Hills Voluntary Aid Detachment - Eileen Bell and Edithe Pigott -Part 2


Interviewees: Edithe Pigott OAM, born 1939
          and Eileen Bell, born 1933

Interviewer: Frank Heimans,
            for Baulkham Hills Shire Council

Date of Interview: 22 Jan, 2008

Transcription: Glenys Murray, Feb 2008

This interview represents the personal recollections, views and opinions of the interviewee


What can either of you tell me about the FESPIC Games in 1977?

Well the FESPIC Games were held in Australia in 1977. The word FESPIC means Far Eastern and South Pacific games for the disabled. They’re held every four years and they’re held in a South Pacific country. So seventy seven was Australia’s turn there’s a lot of preparation. So in 1976 I was approached by the Holroyd Council. Red Cross had been involved in some disabled games for Holroyd in earlier years. I was approached by them to see if I’d be interested in joining the organising committee for these games and if I could perhaps see a role that the VA’s could play in the games. I used to go to all these meetings. For a whole twelve months we went to meetings. Suddenly it became very apparent that not only was there a role that the VA’s were going to play. It was probably, with the exception of the actual activities of the games themselves, the major role for the games. Which meant that we had to set up the village which they chose the Masonic School here in Baulkham Hills as the village. We had to look after the accommodation, the catering the health needs. Every single thing that revolved around keeping people in the village, the only drawback was that the Masonic School hadn’t been used for years and years and years that’s quite some years. It was derelict and in a state of disrepair. We had to then turn around and make this habitable for the games the following year. Now we were very fortunate that we had our people who worked tremendously hard.

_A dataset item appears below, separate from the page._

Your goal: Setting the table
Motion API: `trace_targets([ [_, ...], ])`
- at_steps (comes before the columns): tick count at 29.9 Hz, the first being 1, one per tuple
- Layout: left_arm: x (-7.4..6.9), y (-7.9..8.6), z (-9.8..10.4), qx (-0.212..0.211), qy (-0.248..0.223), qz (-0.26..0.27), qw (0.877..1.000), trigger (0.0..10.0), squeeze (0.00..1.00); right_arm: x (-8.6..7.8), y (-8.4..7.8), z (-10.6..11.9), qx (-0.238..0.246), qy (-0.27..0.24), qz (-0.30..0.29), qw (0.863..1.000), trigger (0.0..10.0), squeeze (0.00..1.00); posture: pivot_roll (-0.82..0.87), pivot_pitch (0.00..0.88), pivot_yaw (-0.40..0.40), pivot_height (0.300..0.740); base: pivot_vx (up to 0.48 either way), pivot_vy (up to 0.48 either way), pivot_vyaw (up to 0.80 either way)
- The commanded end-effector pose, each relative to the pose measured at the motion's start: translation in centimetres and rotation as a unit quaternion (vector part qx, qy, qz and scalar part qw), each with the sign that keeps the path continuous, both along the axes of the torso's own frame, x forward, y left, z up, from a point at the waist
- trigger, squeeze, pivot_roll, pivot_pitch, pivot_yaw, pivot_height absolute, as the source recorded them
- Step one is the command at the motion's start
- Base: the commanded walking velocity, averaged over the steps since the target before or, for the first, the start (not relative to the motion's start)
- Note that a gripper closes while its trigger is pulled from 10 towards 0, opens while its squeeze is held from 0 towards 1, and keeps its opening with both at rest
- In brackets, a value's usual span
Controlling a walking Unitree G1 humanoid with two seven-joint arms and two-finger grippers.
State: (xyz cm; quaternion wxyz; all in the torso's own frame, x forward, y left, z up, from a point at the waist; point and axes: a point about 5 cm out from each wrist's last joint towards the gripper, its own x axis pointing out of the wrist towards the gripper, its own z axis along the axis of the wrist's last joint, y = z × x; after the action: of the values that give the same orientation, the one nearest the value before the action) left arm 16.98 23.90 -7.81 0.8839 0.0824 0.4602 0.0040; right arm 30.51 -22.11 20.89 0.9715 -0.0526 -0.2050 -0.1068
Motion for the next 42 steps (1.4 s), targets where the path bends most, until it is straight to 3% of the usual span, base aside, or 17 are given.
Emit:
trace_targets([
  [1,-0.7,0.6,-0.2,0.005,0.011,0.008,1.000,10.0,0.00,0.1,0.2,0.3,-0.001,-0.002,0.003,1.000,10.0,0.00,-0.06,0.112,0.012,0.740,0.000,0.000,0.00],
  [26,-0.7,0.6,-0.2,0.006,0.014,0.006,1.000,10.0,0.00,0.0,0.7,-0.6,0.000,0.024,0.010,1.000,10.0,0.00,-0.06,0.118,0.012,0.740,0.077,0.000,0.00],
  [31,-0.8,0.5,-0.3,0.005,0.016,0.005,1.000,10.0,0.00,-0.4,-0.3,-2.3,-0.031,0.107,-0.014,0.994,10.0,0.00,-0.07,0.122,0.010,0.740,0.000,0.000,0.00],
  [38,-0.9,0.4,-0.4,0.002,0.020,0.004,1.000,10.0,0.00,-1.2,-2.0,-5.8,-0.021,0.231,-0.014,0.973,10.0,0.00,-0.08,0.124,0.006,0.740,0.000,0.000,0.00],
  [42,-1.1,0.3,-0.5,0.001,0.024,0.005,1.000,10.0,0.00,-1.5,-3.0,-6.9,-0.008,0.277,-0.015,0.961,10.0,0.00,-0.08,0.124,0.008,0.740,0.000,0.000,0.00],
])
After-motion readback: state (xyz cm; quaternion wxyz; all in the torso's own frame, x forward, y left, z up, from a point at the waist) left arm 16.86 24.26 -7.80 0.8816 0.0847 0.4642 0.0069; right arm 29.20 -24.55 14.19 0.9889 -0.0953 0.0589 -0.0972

When you think of it we didn’t only have to look after food and all those sorts of things. We had to actually get all the furniture. We had to get curtains for the windows we had to get the Council to repair the buildings. Some of the floors if you walked on them you fell through them they were rotten. We had to clean out all the old furniture. They had the biggest auction of old furniture that you could imagine. I had to organise the bedding from the army they provided the beds, the mattresses, the pillows. We had to get all of the linen. We had to turn little children’s toilets into usable toilets for disabled people. Which meant with the help of some very big corporations we were able to build toilet blocks on either side of all the dormitory buildings. We had to work out how many people were going to be in each dormitory, what their needs were. What their special needs were because we had paraplegics, quadriplegics, blind, amputee competitors.

FESPIC Games competitors in the former Masonic School Dining Room 1977

There were four hundred and twelve of these competitors from twenty one countries. Plus their medical teams, plus their management teams and they all had to be accommodated. The only people that weren’t accommodated were the top officials who were accommodated in Parramatta. It presented itself that it was much bigger than what Holroyd Council could manage. Even though Baulkham Hills had lent this facility here, so we had to get Baulkham Hills Shire Council involved and we had to get Parramatta Council involved.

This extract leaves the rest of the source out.